Please repeat, exactly and without pictures, the lines of the entries below that run from the one containing "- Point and" through the one containing "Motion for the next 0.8".

Start of Source material

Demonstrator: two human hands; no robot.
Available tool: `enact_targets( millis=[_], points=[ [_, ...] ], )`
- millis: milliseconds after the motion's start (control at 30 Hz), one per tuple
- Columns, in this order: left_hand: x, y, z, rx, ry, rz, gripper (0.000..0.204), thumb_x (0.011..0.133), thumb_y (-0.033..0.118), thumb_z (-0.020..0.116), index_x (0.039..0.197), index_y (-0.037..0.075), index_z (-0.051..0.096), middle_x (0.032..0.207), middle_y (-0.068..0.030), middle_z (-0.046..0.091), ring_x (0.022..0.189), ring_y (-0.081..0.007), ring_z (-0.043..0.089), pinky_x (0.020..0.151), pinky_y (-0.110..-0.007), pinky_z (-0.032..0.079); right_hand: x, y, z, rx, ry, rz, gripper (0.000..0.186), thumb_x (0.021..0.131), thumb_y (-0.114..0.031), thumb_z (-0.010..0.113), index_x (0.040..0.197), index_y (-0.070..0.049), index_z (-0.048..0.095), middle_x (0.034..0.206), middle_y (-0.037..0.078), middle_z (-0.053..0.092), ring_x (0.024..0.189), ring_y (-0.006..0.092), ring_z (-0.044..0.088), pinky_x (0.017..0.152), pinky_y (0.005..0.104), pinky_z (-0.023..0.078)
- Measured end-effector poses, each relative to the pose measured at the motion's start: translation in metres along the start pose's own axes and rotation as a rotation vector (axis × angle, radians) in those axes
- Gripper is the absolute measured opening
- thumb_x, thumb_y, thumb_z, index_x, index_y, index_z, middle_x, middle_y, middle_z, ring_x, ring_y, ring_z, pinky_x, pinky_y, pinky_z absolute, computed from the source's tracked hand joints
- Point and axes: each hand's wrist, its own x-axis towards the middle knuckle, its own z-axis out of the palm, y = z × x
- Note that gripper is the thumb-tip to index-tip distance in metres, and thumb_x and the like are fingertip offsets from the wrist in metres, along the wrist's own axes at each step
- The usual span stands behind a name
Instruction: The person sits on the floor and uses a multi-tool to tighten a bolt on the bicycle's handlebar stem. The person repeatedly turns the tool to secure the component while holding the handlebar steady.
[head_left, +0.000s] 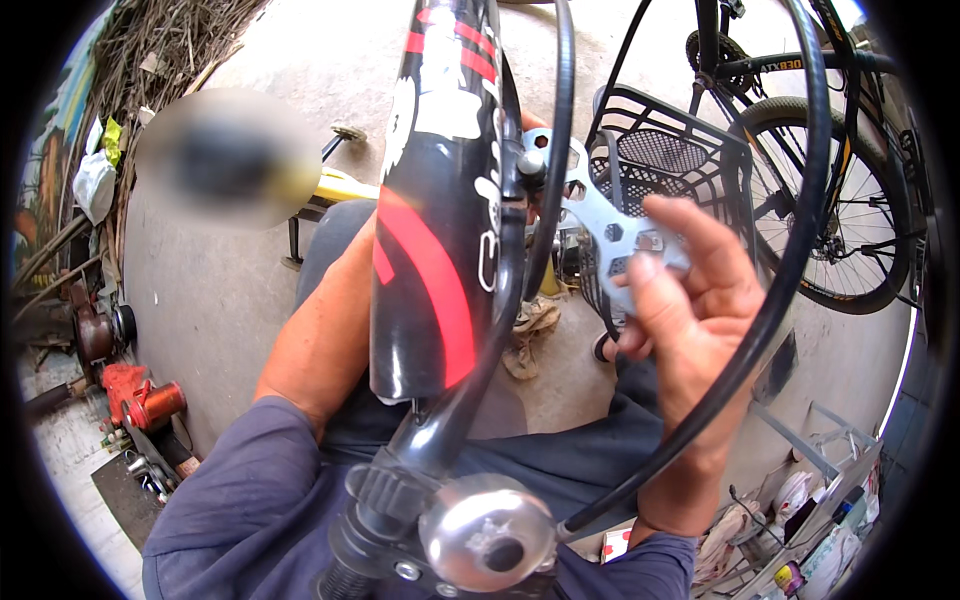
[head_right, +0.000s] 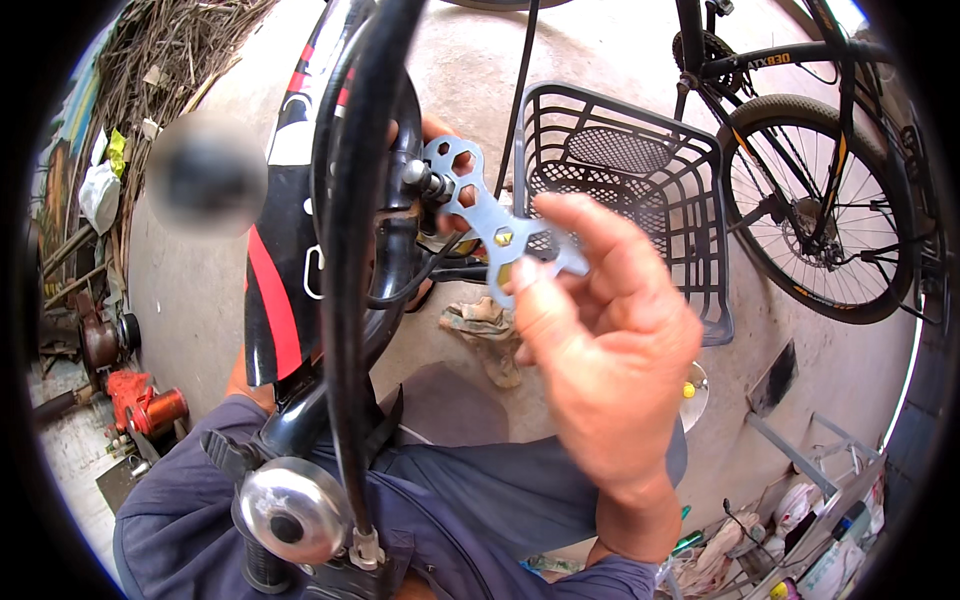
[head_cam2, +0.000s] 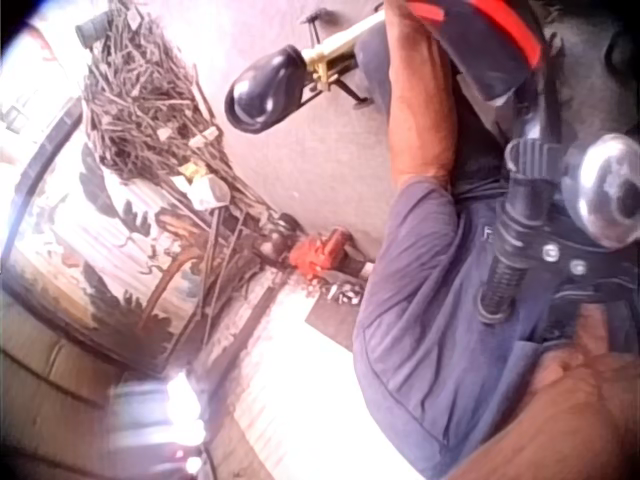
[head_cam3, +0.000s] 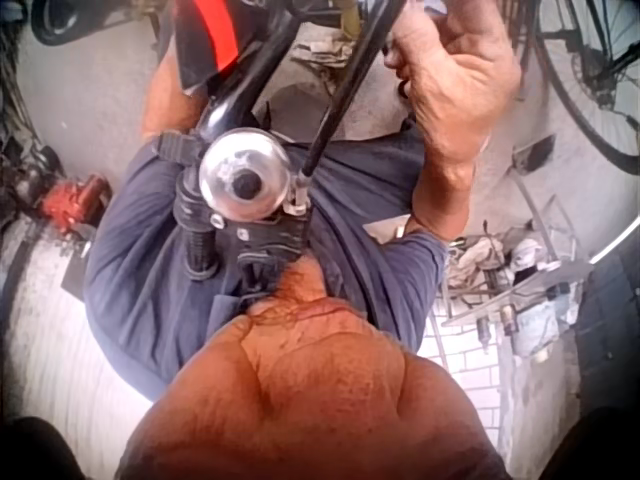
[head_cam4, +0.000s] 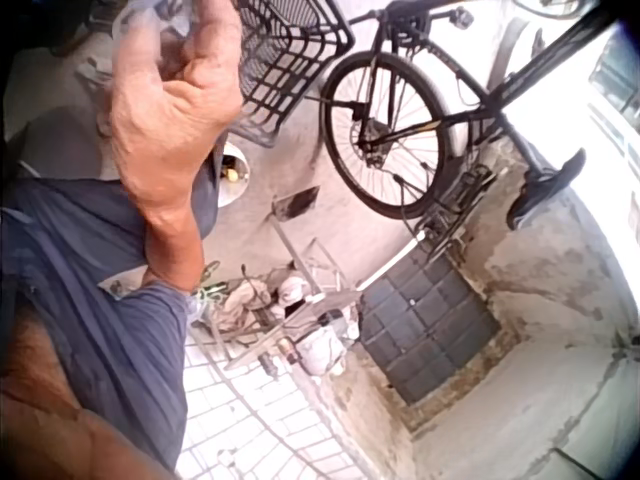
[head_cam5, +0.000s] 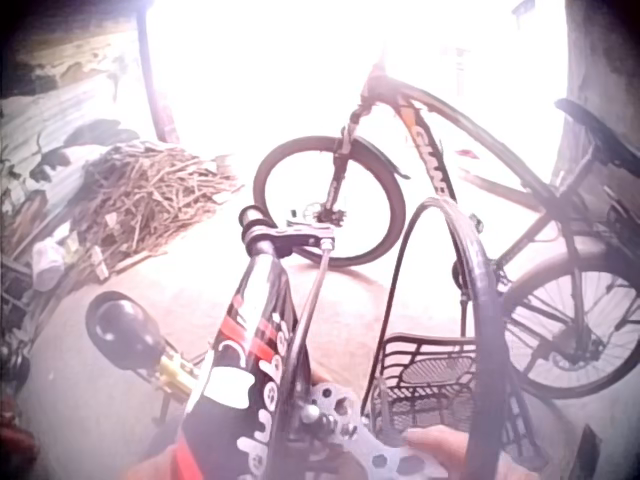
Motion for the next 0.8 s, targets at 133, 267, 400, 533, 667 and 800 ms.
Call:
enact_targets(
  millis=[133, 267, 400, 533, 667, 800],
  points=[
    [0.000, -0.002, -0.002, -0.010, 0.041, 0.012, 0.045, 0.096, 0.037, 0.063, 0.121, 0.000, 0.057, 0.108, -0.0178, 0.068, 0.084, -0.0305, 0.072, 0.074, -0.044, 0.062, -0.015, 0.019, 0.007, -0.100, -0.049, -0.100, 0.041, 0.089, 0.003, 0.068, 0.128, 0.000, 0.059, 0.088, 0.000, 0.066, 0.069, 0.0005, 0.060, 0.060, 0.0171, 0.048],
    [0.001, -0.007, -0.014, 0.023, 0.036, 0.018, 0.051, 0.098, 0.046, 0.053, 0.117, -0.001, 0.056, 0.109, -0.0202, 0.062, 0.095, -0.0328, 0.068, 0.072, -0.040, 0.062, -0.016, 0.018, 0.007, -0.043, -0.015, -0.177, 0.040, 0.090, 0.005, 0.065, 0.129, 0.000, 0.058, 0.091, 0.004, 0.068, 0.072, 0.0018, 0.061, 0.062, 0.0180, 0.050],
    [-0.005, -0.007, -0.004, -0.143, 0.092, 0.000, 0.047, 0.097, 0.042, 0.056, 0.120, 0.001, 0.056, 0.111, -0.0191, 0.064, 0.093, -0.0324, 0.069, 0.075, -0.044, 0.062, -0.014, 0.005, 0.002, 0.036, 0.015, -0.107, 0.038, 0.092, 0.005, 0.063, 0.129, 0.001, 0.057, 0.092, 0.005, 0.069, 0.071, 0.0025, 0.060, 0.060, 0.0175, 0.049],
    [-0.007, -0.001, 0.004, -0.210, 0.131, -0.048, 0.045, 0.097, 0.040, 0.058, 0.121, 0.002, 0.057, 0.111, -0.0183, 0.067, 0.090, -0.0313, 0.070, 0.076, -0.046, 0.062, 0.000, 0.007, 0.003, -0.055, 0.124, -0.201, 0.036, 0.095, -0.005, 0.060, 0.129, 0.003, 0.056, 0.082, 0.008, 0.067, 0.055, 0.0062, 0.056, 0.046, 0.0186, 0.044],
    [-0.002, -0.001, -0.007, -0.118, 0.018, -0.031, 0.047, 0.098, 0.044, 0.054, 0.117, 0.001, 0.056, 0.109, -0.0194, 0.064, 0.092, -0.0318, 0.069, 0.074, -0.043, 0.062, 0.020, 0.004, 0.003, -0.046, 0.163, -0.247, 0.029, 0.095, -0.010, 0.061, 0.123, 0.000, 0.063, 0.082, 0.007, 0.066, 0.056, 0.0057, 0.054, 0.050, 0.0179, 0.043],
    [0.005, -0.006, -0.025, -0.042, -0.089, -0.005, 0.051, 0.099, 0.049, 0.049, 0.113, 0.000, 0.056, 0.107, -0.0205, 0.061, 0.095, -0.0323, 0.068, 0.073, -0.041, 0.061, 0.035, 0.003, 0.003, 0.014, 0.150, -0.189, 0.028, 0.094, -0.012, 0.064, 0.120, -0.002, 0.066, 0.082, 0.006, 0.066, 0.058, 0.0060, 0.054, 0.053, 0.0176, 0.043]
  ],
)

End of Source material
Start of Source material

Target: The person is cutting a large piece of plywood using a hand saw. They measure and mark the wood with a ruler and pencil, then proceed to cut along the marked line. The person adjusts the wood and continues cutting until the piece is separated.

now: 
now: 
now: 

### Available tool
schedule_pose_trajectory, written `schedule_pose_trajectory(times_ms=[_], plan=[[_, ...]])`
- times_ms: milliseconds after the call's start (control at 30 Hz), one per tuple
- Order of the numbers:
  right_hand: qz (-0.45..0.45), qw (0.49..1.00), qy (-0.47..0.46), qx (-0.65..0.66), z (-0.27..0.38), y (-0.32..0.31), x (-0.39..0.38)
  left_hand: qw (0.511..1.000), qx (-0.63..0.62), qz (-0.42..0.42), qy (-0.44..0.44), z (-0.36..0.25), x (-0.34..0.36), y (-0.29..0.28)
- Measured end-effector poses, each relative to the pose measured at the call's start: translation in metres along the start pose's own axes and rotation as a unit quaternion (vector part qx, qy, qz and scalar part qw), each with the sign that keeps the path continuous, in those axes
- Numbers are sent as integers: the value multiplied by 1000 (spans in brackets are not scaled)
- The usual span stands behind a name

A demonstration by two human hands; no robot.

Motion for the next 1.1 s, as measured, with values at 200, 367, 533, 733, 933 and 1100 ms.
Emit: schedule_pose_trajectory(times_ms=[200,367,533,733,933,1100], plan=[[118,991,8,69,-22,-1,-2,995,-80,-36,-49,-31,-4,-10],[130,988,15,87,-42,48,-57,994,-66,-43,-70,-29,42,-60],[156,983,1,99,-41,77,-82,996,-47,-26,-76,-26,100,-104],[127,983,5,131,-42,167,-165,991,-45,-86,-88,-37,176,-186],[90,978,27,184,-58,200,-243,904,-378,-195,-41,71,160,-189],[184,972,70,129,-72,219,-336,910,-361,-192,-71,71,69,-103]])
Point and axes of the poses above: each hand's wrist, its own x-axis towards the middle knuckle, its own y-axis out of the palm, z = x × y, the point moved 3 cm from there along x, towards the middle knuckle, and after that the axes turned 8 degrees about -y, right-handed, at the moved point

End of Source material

* _Written solution_:
- Point and axes: each hand's wrist, its own x-axis towards the middle knuckle, its own z-axis out of the palm, y = z × x
- Note that gripper is the thumb-tip to index-tip distance in metres, and thumb_x and the like are fingertip offsets from the wrist in metres, along the wrist's own axes at each step
- The usual span stands behind a name
Instruction: The person sits on the floor and uses a multi-tool to tighten a bolt on the bicycle's handlebar stem. The person repeatedly turns the tool to secure the component while holding the handlebar steady.
[head_left, +0.000s] 
[head_right, +0.000s] 
[head_cam2, +0.000s] 
[head_cam3, +0.000s] 
[head_cam4, +0.000s] 
[head_cam5, +0.000s] 
Motion for the next 0.8 s, targets at 133, 267, 400, 533, 667 and 800 ms.

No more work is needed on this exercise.